Real Estate Tax & Escrow Reserves Explained

  • Homebuyers and refinancing homeowners are often confused at closing about their mortgage lender escrow/reserve requirements.

    Typically if a homebuyer’s down payment amount is less than 20% or a refinancing homeowner’s equity is less than 20%, a lender will require the homebuyer to maintain a reserves account controlled by the lender for the purpose of paying homeowner’s insurance premiums and real estate taxes.

    The lender has good reason to make sure homeowner’s insurance premiums are paid in since the lender is also a named insured under the policy.
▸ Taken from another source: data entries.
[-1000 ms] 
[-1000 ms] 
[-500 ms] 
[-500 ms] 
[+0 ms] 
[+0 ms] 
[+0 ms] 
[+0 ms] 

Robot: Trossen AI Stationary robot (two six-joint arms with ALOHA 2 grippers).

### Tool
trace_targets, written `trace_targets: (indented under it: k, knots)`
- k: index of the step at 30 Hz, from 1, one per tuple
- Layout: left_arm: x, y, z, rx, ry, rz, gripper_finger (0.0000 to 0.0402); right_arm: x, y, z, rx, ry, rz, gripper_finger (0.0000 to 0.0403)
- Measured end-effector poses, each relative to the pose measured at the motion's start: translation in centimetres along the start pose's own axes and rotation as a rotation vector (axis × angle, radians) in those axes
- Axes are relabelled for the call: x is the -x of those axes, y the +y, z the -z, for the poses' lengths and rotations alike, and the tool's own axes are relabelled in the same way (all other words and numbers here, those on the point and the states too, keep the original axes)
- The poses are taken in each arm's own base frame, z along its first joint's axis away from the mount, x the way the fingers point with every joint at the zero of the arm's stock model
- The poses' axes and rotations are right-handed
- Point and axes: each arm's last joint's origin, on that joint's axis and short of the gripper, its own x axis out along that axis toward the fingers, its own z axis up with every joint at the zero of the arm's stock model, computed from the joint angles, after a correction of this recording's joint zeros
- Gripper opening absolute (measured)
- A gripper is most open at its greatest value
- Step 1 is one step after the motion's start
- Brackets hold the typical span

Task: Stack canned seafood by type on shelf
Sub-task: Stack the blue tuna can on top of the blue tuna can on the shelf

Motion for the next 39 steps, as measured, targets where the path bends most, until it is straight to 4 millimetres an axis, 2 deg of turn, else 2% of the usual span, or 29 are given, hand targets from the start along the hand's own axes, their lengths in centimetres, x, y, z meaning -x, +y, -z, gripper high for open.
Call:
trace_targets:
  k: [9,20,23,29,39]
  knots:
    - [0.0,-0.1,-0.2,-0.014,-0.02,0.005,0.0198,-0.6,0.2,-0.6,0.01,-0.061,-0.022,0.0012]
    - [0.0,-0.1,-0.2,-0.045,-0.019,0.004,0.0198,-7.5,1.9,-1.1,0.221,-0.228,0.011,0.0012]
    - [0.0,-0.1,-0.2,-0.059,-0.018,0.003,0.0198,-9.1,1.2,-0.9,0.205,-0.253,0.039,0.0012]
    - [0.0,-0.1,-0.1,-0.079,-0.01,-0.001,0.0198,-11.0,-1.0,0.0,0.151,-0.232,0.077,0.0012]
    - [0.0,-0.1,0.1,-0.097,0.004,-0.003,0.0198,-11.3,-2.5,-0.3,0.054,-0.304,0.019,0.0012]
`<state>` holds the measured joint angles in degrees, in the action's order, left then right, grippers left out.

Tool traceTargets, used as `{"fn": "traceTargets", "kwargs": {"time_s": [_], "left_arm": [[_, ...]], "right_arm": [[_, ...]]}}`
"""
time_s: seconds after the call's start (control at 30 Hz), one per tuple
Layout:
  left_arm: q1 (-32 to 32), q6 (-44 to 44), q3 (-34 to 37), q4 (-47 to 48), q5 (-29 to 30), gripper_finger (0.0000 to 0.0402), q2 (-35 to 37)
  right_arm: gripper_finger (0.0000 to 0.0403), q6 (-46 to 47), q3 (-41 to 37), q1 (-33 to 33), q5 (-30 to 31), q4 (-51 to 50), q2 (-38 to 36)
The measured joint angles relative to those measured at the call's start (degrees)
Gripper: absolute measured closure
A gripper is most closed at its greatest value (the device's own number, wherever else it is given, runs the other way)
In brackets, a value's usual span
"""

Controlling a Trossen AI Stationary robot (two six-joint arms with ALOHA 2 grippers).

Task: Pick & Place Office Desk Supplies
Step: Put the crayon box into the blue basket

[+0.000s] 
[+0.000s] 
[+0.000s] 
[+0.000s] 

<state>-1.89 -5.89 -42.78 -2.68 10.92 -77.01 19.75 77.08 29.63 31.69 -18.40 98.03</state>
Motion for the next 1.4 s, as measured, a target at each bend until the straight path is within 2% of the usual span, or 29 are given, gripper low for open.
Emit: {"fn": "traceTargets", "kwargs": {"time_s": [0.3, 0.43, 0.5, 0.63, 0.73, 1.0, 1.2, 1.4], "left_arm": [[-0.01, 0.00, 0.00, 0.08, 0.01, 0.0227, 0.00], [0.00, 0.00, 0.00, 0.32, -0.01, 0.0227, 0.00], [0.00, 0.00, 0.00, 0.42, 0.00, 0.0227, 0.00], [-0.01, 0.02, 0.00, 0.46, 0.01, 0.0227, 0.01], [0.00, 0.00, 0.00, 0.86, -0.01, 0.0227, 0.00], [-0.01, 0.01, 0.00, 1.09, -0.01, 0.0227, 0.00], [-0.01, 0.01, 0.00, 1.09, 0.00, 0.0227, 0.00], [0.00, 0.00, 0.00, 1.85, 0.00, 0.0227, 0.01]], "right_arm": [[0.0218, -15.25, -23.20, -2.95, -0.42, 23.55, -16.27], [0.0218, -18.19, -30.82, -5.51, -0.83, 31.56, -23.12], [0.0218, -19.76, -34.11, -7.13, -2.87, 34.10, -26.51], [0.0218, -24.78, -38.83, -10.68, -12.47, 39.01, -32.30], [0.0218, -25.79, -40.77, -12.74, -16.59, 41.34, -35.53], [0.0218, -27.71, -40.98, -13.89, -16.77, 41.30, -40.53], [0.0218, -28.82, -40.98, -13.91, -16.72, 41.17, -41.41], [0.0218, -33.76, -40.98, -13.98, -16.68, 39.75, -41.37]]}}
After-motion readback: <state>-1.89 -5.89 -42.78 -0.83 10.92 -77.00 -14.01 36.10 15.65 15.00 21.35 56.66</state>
Equally important to the lender, real estate taxes must be paid in order to avoid a tax lien, which would become a priority lien over the lender’s mortgage lien.

    For the purposes of this discussion, we'll focus on real estate taxes.

    A lender will require the homebuyer to put down a deposit at the time of closing to establish the escrow/reserves account such that the lender has enough money to pay the future real estate tax bills.

    Beginning with the homebuyer’s first monthly principal and interest mortgage payment, the lender will include 1/12th of the annual real estate taxes.

    The escrow/reserves deposit is calculated based on the number of months before the next tax bill is due against the number of months the lender will have collected through the mortgage payments from the date of closing.

    For example, if you are closing in January then your first mortgage payment will be due on March 1. Yes, that’s correct – March 1 – because the lender will collect prepaid interest from the date of closing through January 31. That makes your first payment due on March 1 because mortgage interest is paid in arrears.

    Your March 1 payment will cover the interest that will have accrued in the month of February.

    So if you close in the month of January and the next semi-annual (6 mos.) tax bill is due on July 15, the lender will require a real estate tax escrow/reserves deposit equal to 3 months worth of taxes.

    This is because from March 1 through July 1 you will have contributed 5 months worth of real estate taxes through your mortgage payments and with 3 months already deposited into the escrow/reserves account at the time of closing, the lender will have a total of 8 months worth of real estate taxes in order to pay the 6 month tax bill.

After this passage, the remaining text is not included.